UNITED NATIONS (Reuters) – China is slowly and reluctantly falling in line with Russia and four Western powers by backing the idea of new U.N. sanctions against Iran over its nuclear program, but Beijing wants any new steps to be weak.
The breakthrough, Western diplomats and analysts say, came this week after China ended months of delays by agreeing to enter into serious discussions with five other world powers on how to draft a new Iran sanctions resolution to be presented to the 15-nation U.N. Security Council.
But the battle for the full support of China and Russia, which have close business ties with Iran, has only begun.

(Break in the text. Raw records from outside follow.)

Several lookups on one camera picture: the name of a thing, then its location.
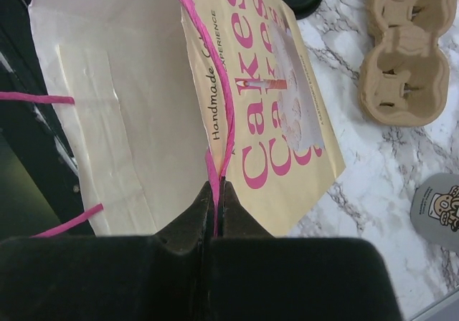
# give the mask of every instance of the white marble surface
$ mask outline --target white marble surface
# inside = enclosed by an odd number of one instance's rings
[[[459,286],[458,255],[427,243],[410,222],[415,189],[434,173],[459,173],[459,16],[440,40],[451,66],[448,103],[424,128],[376,125],[359,108],[359,68],[373,46],[364,0],[323,0],[299,26],[347,169],[291,234],[370,241],[410,319]]]

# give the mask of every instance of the cartoon face sticker
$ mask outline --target cartoon face sticker
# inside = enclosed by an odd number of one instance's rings
[[[453,186],[447,194],[436,193],[430,204],[429,216],[452,231],[459,230],[459,186]]]

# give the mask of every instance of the paper bag
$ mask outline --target paper bag
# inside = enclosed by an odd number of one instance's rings
[[[242,1],[247,9],[237,11]],[[293,15],[280,0],[195,2],[232,80],[236,146],[227,179],[268,231],[286,234],[344,168]],[[56,105],[55,110],[75,154],[85,208],[104,206],[90,220],[97,235],[152,234],[162,229],[191,204],[206,181],[207,147],[217,166],[221,160],[227,132],[224,105],[220,89],[213,99],[209,94],[214,84],[220,84],[216,77],[215,82],[206,77],[212,63],[184,16],[187,57],[180,8],[177,0],[32,0],[29,8],[48,93],[75,99],[74,107]],[[246,37],[246,20],[253,43],[240,49],[234,32]],[[278,112],[278,93],[239,94],[235,79],[247,79],[247,71],[255,69],[254,83],[258,73],[260,78],[285,77],[274,54],[265,49],[272,35],[269,21],[284,31],[280,36],[287,33],[286,27],[291,30],[307,72],[301,78],[311,89],[323,148],[316,143],[295,152],[282,143],[282,115],[272,116]],[[289,98],[285,104],[294,102]],[[216,118],[207,109],[213,100],[219,109]],[[263,103],[263,111],[255,113],[259,108],[254,105],[248,117],[247,108],[256,102]],[[288,158],[291,165],[286,169]],[[254,179],[265,168],[263,184],[260,179],[256,185],[247,184],[247,177]]]
[[[271,234],[285,235],[344,169],[295,16],[281,0],[194,3],[231,83],[235,148],[227,179],[252,216]],[[227,138],[221,82],[208,48],[188,15],[182,16],[219,170]],[[266,82],[276,80],[286,86]]]

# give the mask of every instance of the dark floor
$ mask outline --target dark floor
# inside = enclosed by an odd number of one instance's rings
[[[34,235],[59,224],[0,133],[0,240]]]

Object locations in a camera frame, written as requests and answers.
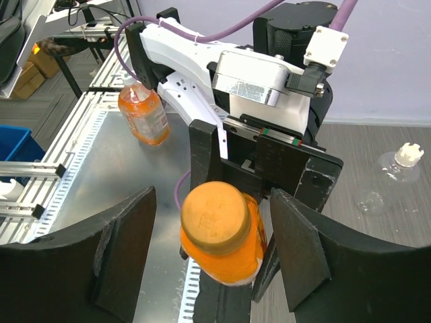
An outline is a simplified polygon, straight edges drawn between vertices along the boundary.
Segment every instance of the bottle label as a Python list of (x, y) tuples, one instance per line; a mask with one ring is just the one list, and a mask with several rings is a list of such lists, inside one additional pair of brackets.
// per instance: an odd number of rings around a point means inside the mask
[(126, 119), (132, 131), (150, 141), (158, 139), (168, 128), (168, 119), (161, 104), (148, 114), (126, 112)]

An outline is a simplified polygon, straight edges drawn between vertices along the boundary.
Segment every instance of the clear plastic bottle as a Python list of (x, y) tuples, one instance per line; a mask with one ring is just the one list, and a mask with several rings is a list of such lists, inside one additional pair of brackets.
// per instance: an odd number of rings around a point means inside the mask
[(377, 215), (394, 205), (406, 186), (419, 178), (418, 162), (423, 154), (419, 145), (406, 143), (397, 152), (381, 155), (354, 194), (357, 207), (364, 213)]
[(125, 86), (119, 94), (119, 108), (131, 132), (148, 145), (160, 145), (168, 138), (170, 130), (158, 94), (130, 75), (123, 77), (123, 83)]

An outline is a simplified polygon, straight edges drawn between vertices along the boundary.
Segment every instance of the gray tabletop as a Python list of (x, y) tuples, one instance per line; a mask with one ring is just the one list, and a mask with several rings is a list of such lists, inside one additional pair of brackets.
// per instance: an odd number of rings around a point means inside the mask
[[(338, 183), (323, 214), (353, 229), (376, 238), (407, 246), (431, 244), (431, 129), (324, 124), (317, 140), (327, 152), (344, 161)], [(352, 192), (368, 174), (376, 159), (385, 152), (397, 151), (402, 144), (418, 143), (425, 151), (421, 177), (405, 191), (392, 209), (379, 216), (362, 214), (355, 207)], [(262, 205), (265, 224), (272, 231), (269, 207)], [(294, 323), (287, 309), (281, 275), (278, 274), (259, 304), (252, 305), (252, 323)]]

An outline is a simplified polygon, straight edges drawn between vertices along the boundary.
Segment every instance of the white bottle cap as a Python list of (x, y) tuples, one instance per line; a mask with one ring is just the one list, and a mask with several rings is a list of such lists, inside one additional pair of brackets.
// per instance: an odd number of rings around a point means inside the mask
[(405, 143), (395, 154), (395, 161), (401, 166), (413, 167), (420, 161), (423, 155), (424, 150), (420, 150), (420, 146), (417, 143), (413, 145)]
[(7, 200), (16, 202), (20, 197), (24, 187), (16, 180), (10, 180), (10, 182), (0, 181), (0, 200)]
[(125, 73), (123, 75), (123, 84), (128, 86), (128, 85), (133, 85), (136, 83), (136, 80), (130, 76), (128, 73)]

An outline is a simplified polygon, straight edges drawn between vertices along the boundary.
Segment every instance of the cardboard box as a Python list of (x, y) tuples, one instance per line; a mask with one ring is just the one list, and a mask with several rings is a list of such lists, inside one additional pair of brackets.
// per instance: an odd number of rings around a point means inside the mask
[(32, 62), (47, 79), (54, 77), (60, 69), (54, 57), (45, 54), (43, 50), (37, 51), (36, 54), (32, 52), (28, 61)]
[(43, 82), (45, 82), (45, 78), (40, 74), (36, 66), (27, 62), (12, 91), (12, 98), (27, 100)]

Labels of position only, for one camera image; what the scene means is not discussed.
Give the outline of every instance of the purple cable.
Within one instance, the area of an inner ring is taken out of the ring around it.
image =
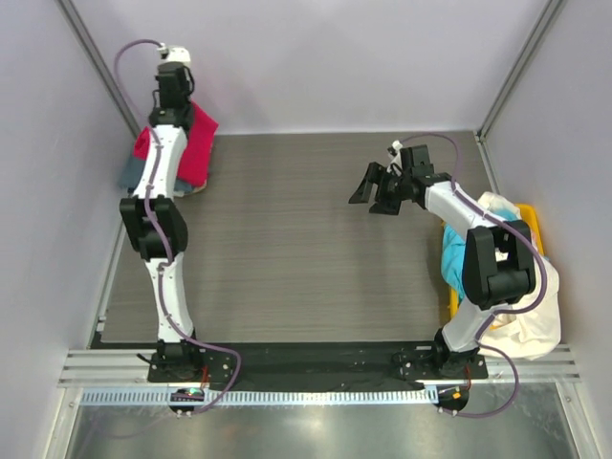
[[[151,40],[151,39],[141,39],[141,40],[131,41],[130,43],[128,43],[125,46],[123,46],[117,52],[117,54],[115,55],[115,60],[113,62],[113,71],[114,71],[115,81],[117,82],[117,85],[118,85],[118,87],[120,89],[121,94],[123,95],[125,100],[128,102],[128,104],[131,106],[132,110],[134,110],[134,112],[137,114],[137,116],[139,118],[141,118],[141,119],[144,119],[144,116],[138,110],[138,107],[136,106],[134,101],[127,94],[127,91],[125,90],[125,87],[123,86],[123,82],[121,81],[120,73],[119,73],[119,63],[120,63],[120,59],[123,56],[123,54],[127,50],[129,50],[130,48],[133,48],[133,47],[141,45],[141,44],[155,45],[158,48],[162,46],[162,43],[160,43],[159,41]],[[209,411],[211,408],[213,408],[230,391],[230,389],[233,387],[233,385],[236,382],[236,379],[238,378],[238,374],[240,373],[240,368],[242,367],[242,357],[240,356],[239,353],[237,353],[233,349],[229,349],[229,348],[225,348],[225,347],[221,347],[221,346],[215,346],[213,344],[207,344],[205,342],[201,342],[201,341],[199,341],[197,339],[194,339],[194,338],[190,337],[183,330],[181,330],[181,328],[172,319],[172,315],[167,310],[167,307],[165,305],[165,300],[164,300],[164,269],[169,267],[172,264],[172,262],[174,261],[174,256],[172,254],[172,249],[170,248],[170,242],[168,241],[168,238],[167,238],[167,236],[164,233],[164,229],[160,226],[160,224],[159,224],[159,222],[157,220],[157,216],[155,215],[155,212],[151,208],[151,191],[153,190],[153,182],[155,180],[155,176],[157,175],[157,171],[158,171],[159,166],[160,166],[160,161],[161,161],[161,157],[162,157],[163,147],[162,147],[162,143],[160,142],[159,136],[155,132],[155,129],[153,129],[151,127],[149,129],[149,132],[151,133],[151,137],[153,137],[153,140],[155,141],[156,146],[155,146],[155,161],[153,163],[153,167],[151,169],[151,175],[149,176],[148,184],[146,185],[146,189],[145,189],[145,193],[144,193],[144,212],[146,213],[147,218],[151,222],[151,225],[153,226],[155,231],[160,236],[160,239],[162,240],[162,244],[164,245],[164,250],[165,250],[166,257],[168,259],[167,262],[161,262],[157,266],[157,271],[158,271],[158,293],[159,293],[159,297],[160,297],[160,307],[162,309],[162,312],[164,313],[165,318],[167,319],[168,323],[172,327],[172,329],[182,339],[185,339],[187,342],[190,342],[191,344],[194,344],[194,345],[196,345],[198,347],[201,347],[203,349],[207,349],[207,350],[211,350],[211,351],[217,351],[217,352],[223,352],[223,353],[226,353],[226,354],[231,354],[231,355],[233,355],[236,358],[236,367],[235,367],[235,369],[234,369],[234,371],[233,371],[233,373],[231,375],[231,378],[229,379],[228,384],[225,386],[225,388],[219,393],[219,395],[217,395],[212,401],[210,401],[210,403],[205,404],[204,406],[201,406],[201,407],[199,407],[197,409],[194,409],[192,411],[193,414],[200,414],[200,413],[204,413],[206,411]],[[155,426],[159,422],[164,421],[165,419],[170,418],[170,417],[172,417],[172,415],[159,417],[155,421],[153,421],[152,423],[148,424],[147,426],[145,426],[145,427],[143,427],[143,428],[141,428],[138,431],[133,432],[133,433],[128,433],[128,434],[112,434],[112,433],[108,433],[108,432],[102,432],[102,435],[107,437],[107,438],[114,439],[114,440],[126,440],[126,439],[130,439],[130,438],[134,438],[134,437],[137,437],[137,436],[143,434],[145,431],[147,431],[151,427]],[[87,445],[92,440],[93,432],[95,430],[98,430],[98,420],[94,420],[94,422],[92,423],[92,427],[91,427],[90,431],[88,432],[88,434],[85,436],[85,440],[83,441],[83,445],[81,446],[81,448],[79,449],[78,454],[76,455],[77,458],[80,458],[83,455]]]
[[[504,351],[502,351],[501,349],[497,349],[496,347],[492,347],[489,346],[487,344],[483,344],[480,342],[480,339],[482,338],[482,336],[485,334],[485,332],[489,329],[489,327],[491,326],[491,324],[493,323],[493,321],[495,320],[495,316],[498,316],[500,314],[514,314],[514,315],[518,315],[518,314],[526,314],[529,313],[530,311],[532,311],[533,309],[535,309],[544,299],[544,296],[546,295],[546,289],[548,288],[548,279],[546,277],[546,267],[544,266],[544,262],[542,261],[542,257],[540,256],[540,254],[538,253],[537,249],[532,245],[531,241],[529,241],[525,236],[523,236],[520,232],[518,232],[516,229],[512,228],[510,225],[506,224],[504,221],[499,220],[498,218],[493,217],[490,213],[488,212],[484,212],[482,211],[482,208],[480,208],[479,206],[477,206],[476,204],[474,204],[471,199],[464,194],[460,189],[457,189],[457,175],[459,174],[459,171],[461,170],[461,167],[463,165],[463,154],[461,152],[461,148],[459,148],[459,144],[452,139],[449,136],[446,136],[444,134],[437,134],[437,133],[427,133],[427,134],[416,134],[414,136],[409,136],[406,137],[405,139],[401,140],[401,143],[405,143],[405,142],[409,142],[409,141],[413,141],[415,139],[419,139],[421,137],[437,137],[439,139],[444,139],[446,141],[449,141],[450,143],[452,143],[452,146],[455,149],[455,155],[456,155],[456,161],[455,161],[455,167],[452,171],[452,176],[450,178],[450,187],[452,188],[452,190],[454,191],[455,195],[457,196],[457,198],[459,198],[459,200],[465,204],[468,208],[470,208],[471,210],[475,211],[476,213],[478,213],[479,215],[481,215],[482,217],[484,217],[485,219],[489,220],[490,222],[495,223],[497,226],[503,228],[504,230],[506,230],[507,232],[509,232],[510,234],[512,234],[513,236],[515,236],[523,245],[525,245],[525,247],[527,247],[527,249],[529,249],[529,252],[534,256],[534,260],[537,264],[537,267],[539,268],[539,272],[540,272],[540,277],[541,277],[541,287],[540,287],[540,291],[539,294],[537,295],[537,297],[535,298],[534,302],[532,304],[530,304],[529,306],[526,306],[524,308],[521,309],[498,309],[496,311],[493,311],[491,313],[491,316],[485,320],[483,322],[483,324],[480,326],[480,328],[476,331],[476,335],[475,335],[475,340],[478,343],[478,345],[480,347],[482,347],[483,349],[488,349],[490,351],[493,351],[497,354],[499,354],[501,357],[503,357],[507,362],[508,365],[510,366],[510,368],[513,371],[514,374],[514,390],[512,395],[510,396],[510,398],[500,407],[494,409],[493,411],[488,411],[486,413],[461,413],[461,412],[455,412],[455,411],[451,411],[449,409],[443,409],[444,412],[446,412],[447,414],[453,415],[453,416],[458,416],[461,418],[471,418],[471,419],[483,419],[483,418],[489,418],[491,416],[494,416],[496,414],[501,413],[502,411],[504,411],[506,408],[508,408],[511,404],[513,404],[514,400],[516,399],[516,396],[518,395],[518,390],[520,388],[520,380],[518,377],[518,370],[516,369],[516,365],[514,364],[513,360],[510,358],[510,356],[508,354],[506,354]]]

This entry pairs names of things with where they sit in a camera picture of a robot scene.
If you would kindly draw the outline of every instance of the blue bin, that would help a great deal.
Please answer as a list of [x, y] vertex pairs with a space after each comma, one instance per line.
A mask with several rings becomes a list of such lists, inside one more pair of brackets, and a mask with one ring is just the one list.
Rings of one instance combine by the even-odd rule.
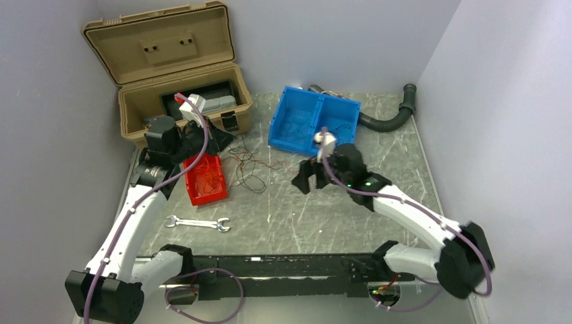
[[268, 145], [304, 155], [316, 155], [315, 133], [323, 126], [337, 144], [353, 143], [361, 104], [357, 101], [286, 87], [270, 123]]

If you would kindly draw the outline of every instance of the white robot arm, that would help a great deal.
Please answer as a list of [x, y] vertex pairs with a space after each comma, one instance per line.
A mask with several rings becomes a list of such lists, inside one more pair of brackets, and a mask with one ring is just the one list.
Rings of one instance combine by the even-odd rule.
[[318, 155], [302, 161], [292, 184], [309, 193], [308, 177], [316, 176], [317, 189], [335, 183], [344, 187], [352, 200], [372, 212], [390, 217], [411, 231], [429, 249], [405, 246], [395, 241], [383, 244], [373, 255], [381, 271], [410, 273], [428, 281], [438, 281], [450, 294], [467, 298], [487, 281], [494, 261], [484, 232], [474, 223], [461, 225], [408, 197], [391, 181], [367, 170], [361, 153], [353, 144], [335, 146], [335, 137], [317, 133]]

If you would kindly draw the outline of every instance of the wrench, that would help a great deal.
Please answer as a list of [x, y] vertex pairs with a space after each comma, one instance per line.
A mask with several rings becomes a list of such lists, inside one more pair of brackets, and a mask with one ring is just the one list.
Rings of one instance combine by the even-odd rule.
[[226, 217], [219, 218], [216, 221], [196, 221], [193, 219], [180, 219], [175, 215], [170, 215], [165, 219], [169, 221], [165, 224], [165, 227], [175, 227], [176, 225], [210, 227], [215, 228], [221, 233], [228, 232], [231, 229], [229, 226], [224, 225], [224, 222], [229, 221], [229, 219]]

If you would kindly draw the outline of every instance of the marble table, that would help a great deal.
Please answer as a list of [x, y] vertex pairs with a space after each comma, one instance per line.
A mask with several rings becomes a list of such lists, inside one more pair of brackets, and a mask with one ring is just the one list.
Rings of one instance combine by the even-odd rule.
[[[344, 94], [362, 102], [362, 112], [378, 119], [397, 113], [402, 95]], [[289, 167], [269, 169], [257, 164], [254, 175], [266, 184], [257, 194], [242, 186], [229, 188], [229, 198], [193, 207], [184, 180], [178, 181], [171, 198], [146, 237], [140, 256], [147, 257], [165, 244], [189, 246], [194, 254], [305, 254], [372, 252], [387, 240], [408, 246], [426, 247], [412, 233], [389, 218], [356, 205], [347, 193], [334, 185], [313, 189], [303, 195], [290, 184], [298, 163], [308, 157], [268, 146], [268, 129], [280, 99], [279, 93], [253, 96], [252, 130], [244, 137], [255, 158], [273, 164], [282, 161]], [[380, 173], [404, 193], [439, 213], [439, 205], [428, 166], [413, 120], [391, 133], [377, 133], [357, 127], [355, 144], [368, 169]], [[242, 145], [241, 139], [231, 146]], [[228, 157], [228, 152], [221, 158]], [[236, 181], [238, 162], [226, 159], [223, 171], [230, 185]], [[249, 180], [252, 187], [260, 186]], [[230, 232], [191, 226], [165, 228], [164, 219], [176, 215], [185, 219], [231, 219]]]

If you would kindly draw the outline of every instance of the white wall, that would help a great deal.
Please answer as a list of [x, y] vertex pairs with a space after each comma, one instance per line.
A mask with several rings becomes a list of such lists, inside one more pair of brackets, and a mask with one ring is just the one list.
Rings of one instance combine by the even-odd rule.
[[[98, 0], [107, 19], [203, 0]], [[227, 0], [250, 92], [317, 83], [395, 92], [415, 82], [460, 0]]]
[[482, 225], [493, 323], [570, 323], [572, 4], [463, 0], [418, 82], [445, 213]]
[[0, 323], [69, 323], [64, 280], [111, 228], [132, 146], [80, 34], [96, 1], [0, 8]]

“The fact that China agreed to engage is a success,” said Mark Fitzpatrick of the International Institute for Strategic Studies. “I don’t think anyone’s making any bets on how long this process will take. But it looks like it’s no longer a question of whether but when.”
Fitzpatrick said U.S. President Barack Obama’s success in ending months of deadlock to get a breakthrough deal with Russia on a replacement for the Cold War-era START nuclear arms reduction treaty would give Russian-U.S. ties a boost and help keep Moscow on board for new Iran sanctions.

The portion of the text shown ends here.